* TASK TO COMPLETE:
Among the entries below, extract exactly the lines that run from the one with "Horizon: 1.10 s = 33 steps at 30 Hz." through the one with "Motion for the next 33", both ends included.

====== LISTED ENTRIES

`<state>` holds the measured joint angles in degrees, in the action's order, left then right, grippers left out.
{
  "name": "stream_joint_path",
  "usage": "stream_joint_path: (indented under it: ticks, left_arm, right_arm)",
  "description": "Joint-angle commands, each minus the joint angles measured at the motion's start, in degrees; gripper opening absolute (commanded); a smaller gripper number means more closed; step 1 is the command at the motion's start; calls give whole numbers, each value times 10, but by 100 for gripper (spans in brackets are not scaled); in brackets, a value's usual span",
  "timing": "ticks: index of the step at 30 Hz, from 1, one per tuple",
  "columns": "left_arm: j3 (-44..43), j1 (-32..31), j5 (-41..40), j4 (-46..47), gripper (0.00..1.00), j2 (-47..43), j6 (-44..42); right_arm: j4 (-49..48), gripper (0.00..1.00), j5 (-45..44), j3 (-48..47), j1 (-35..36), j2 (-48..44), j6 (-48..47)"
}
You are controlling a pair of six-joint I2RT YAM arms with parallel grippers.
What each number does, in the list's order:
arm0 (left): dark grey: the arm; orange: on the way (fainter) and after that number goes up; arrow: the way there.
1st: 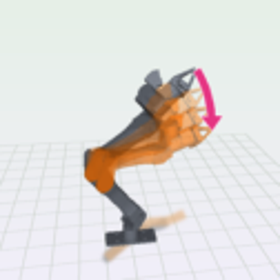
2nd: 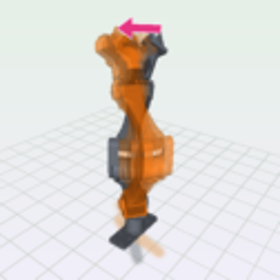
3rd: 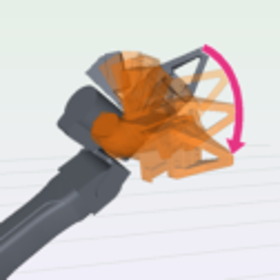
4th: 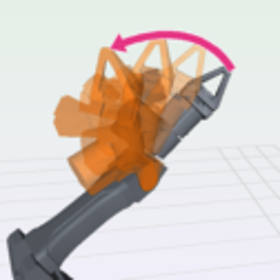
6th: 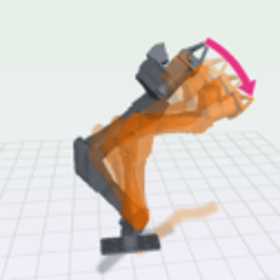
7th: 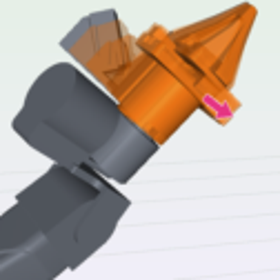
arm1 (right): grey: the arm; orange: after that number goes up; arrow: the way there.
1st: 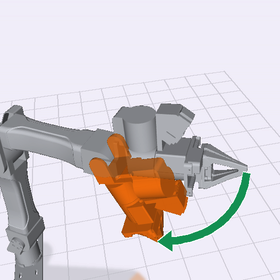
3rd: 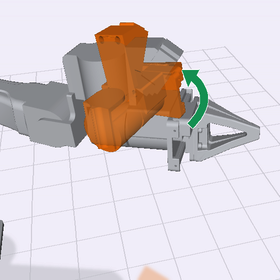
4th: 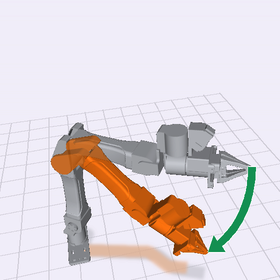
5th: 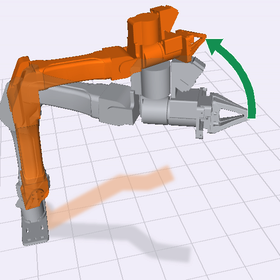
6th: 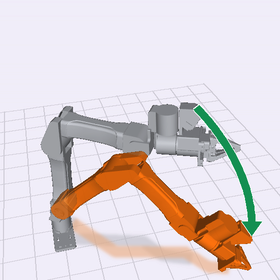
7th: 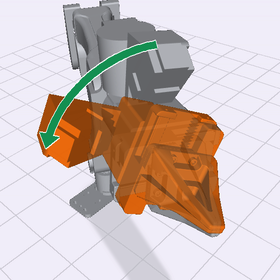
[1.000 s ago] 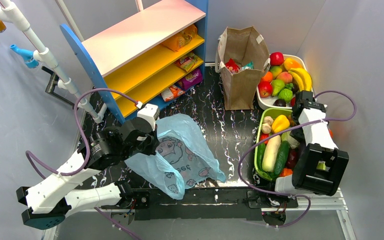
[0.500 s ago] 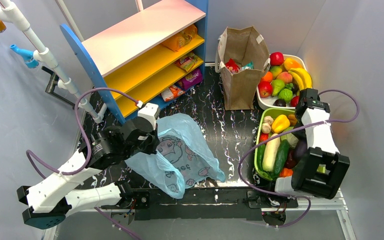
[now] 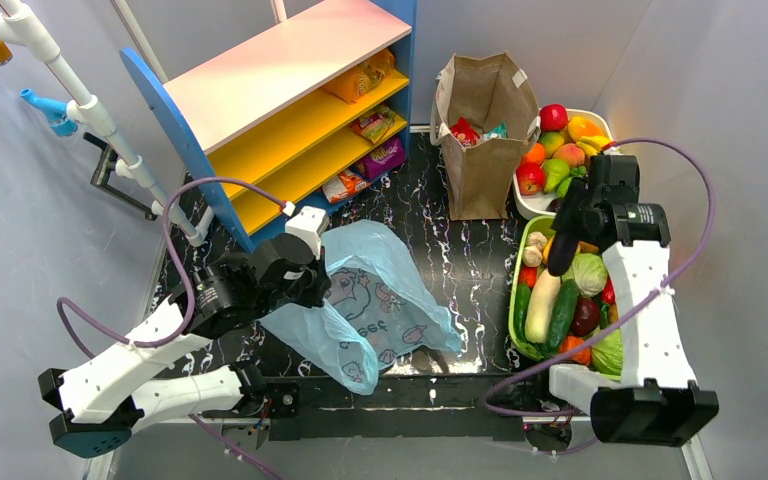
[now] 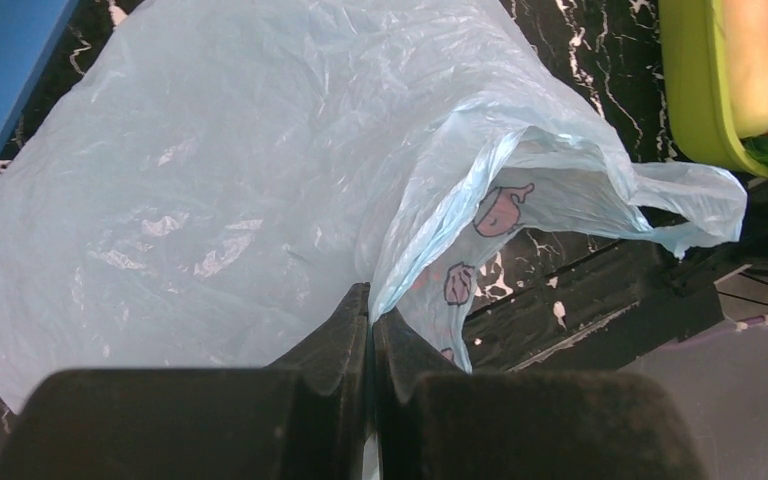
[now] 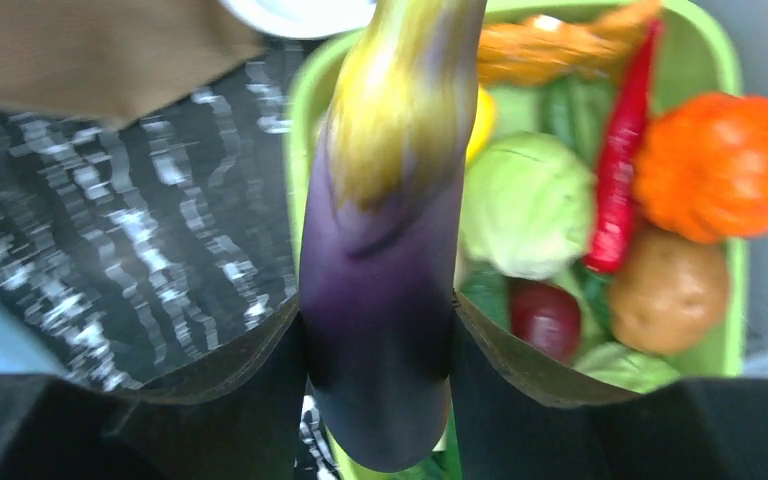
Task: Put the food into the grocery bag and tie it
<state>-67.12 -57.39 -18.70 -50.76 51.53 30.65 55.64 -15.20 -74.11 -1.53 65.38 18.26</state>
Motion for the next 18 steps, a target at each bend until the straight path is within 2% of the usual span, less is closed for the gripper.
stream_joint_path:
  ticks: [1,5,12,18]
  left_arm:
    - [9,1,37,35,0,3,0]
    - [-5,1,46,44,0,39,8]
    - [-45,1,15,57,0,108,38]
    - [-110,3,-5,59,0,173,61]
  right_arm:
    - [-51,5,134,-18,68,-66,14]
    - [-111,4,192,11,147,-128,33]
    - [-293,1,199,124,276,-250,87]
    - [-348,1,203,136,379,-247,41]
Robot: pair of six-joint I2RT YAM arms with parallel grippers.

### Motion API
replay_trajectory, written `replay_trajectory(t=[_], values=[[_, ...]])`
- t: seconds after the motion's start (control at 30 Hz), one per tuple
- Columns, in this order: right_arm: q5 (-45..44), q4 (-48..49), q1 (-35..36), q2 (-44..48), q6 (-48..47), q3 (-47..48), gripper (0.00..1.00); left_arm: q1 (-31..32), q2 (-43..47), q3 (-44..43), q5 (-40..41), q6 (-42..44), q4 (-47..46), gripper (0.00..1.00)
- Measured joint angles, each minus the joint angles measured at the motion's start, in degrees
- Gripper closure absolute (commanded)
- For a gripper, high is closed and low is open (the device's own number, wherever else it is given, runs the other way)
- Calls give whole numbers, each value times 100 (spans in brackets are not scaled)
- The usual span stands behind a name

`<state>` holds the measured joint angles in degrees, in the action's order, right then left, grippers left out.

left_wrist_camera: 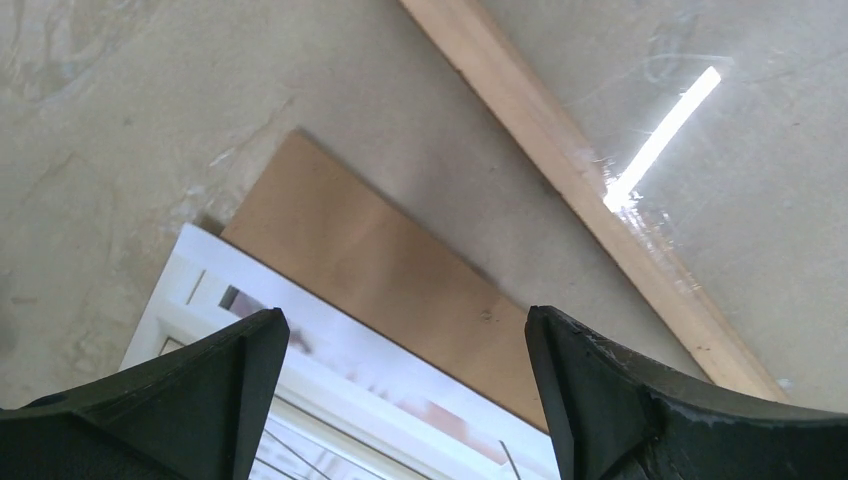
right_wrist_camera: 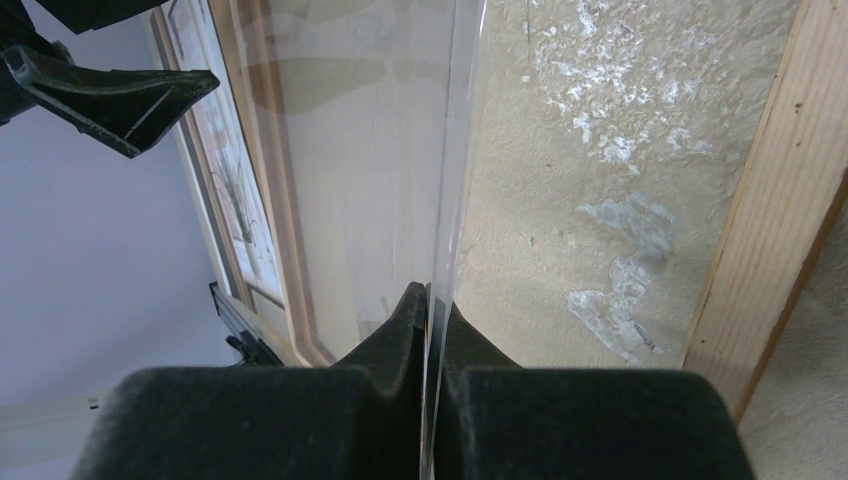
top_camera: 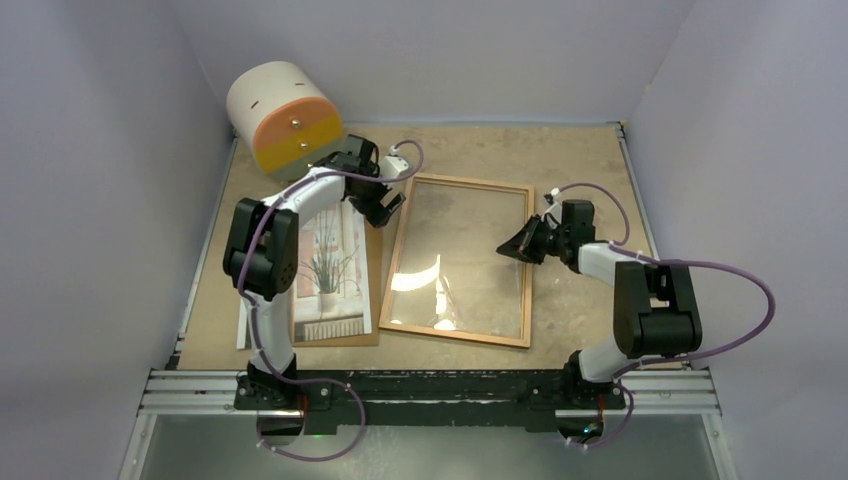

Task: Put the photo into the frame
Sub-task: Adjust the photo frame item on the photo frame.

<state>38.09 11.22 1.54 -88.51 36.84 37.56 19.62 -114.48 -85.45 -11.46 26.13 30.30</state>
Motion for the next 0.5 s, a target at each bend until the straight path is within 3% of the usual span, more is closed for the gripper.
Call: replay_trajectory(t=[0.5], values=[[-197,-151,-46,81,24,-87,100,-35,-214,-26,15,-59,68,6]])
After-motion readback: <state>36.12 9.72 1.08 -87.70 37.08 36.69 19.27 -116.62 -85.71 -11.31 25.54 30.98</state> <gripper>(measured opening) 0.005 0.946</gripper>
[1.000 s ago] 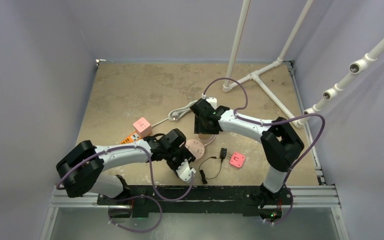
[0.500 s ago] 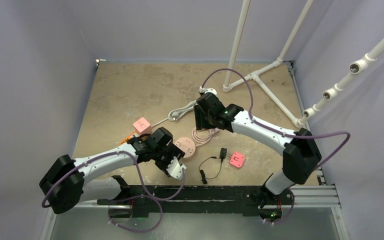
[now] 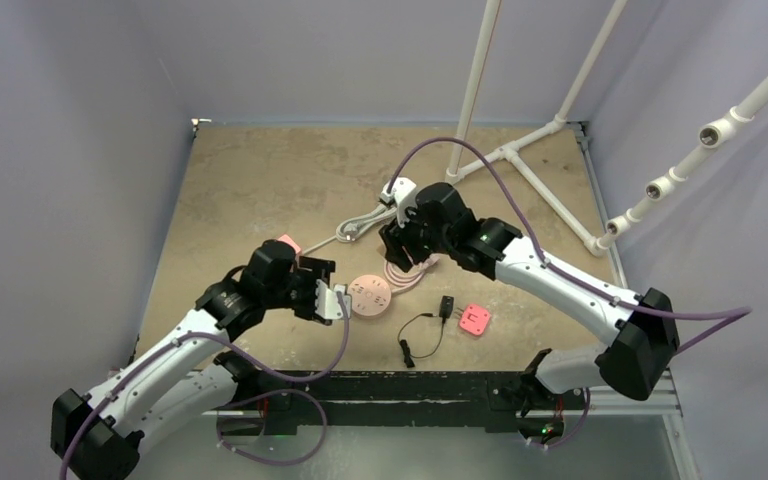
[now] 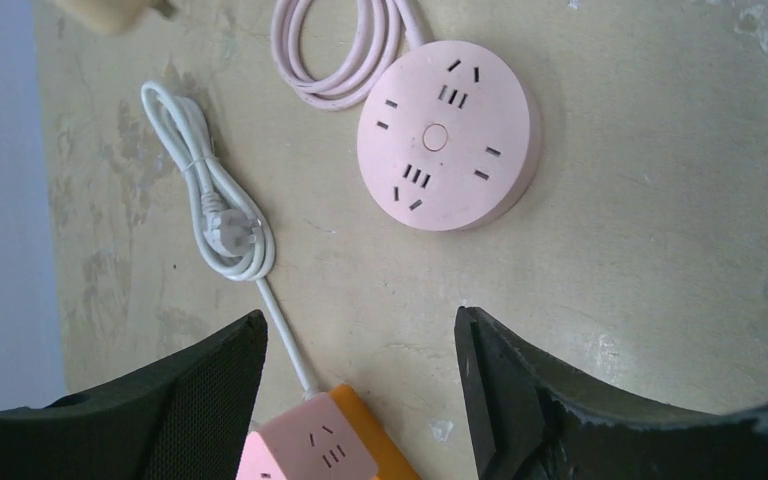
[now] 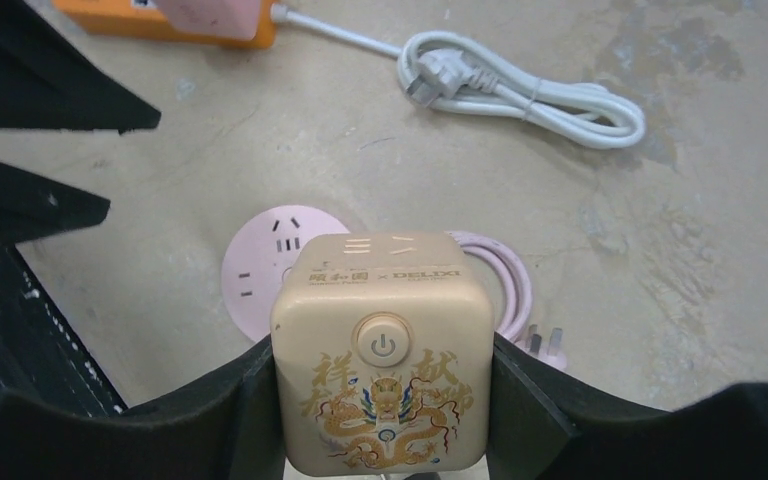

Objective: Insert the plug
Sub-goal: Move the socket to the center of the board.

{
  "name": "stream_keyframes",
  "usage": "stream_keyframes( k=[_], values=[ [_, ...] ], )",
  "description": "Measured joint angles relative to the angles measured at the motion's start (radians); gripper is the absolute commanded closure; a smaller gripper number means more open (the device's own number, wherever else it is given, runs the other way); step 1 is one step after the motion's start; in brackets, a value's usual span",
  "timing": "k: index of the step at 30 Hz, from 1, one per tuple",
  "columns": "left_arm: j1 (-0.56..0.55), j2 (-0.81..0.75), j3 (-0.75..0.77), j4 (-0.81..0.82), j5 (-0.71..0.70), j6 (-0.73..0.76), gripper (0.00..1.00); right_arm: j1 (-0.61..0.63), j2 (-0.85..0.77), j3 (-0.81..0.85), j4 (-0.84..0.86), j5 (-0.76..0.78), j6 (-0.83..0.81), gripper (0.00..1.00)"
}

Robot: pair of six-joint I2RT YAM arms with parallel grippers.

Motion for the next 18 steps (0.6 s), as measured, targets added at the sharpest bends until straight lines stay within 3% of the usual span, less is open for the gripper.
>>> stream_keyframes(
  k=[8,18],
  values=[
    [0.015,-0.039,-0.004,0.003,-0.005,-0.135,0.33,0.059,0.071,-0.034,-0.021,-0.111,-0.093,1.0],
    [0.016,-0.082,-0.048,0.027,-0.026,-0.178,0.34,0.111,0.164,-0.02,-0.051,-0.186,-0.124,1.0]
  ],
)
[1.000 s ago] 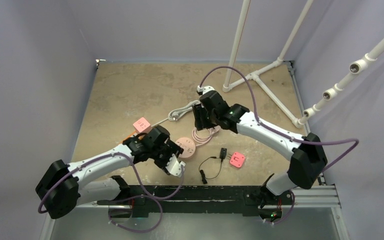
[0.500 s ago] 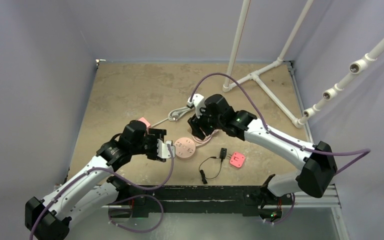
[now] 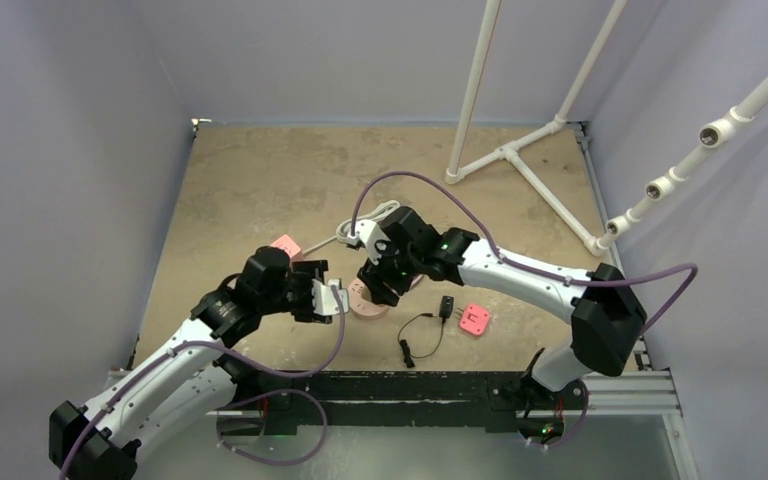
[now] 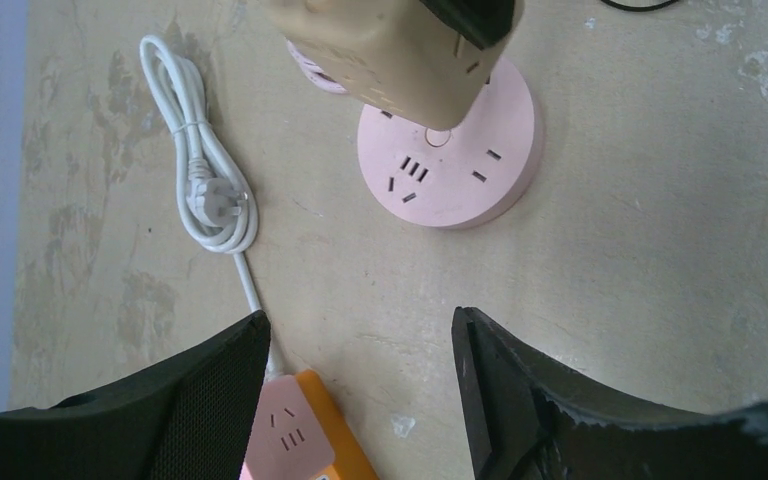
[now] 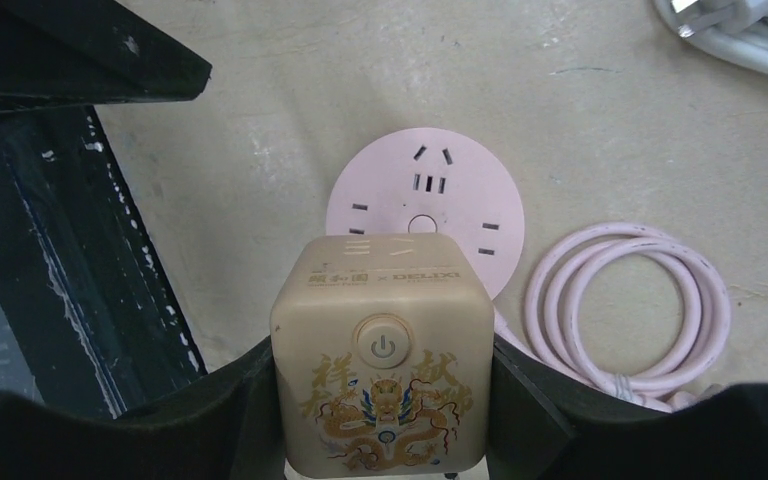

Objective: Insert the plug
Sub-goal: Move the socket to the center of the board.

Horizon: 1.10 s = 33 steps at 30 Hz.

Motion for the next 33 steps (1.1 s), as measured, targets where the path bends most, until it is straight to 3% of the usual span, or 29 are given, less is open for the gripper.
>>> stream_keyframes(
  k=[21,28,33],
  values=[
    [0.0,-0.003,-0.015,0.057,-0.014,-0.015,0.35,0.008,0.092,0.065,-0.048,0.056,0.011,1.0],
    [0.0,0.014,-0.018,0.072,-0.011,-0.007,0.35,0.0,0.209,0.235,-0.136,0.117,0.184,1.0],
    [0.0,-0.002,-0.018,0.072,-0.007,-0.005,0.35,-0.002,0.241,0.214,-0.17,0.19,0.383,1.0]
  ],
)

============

* ANSWER BELOW:
Horizon: 1.10 s = 33 steps at 30 Hz.

Motion for the next 33 steps (1.1 s), as measured, targets where the path bends most, until it is straight to 3% of the usual span, or 29 are given, less is open for the gripper.

That completes the answer to this exercise.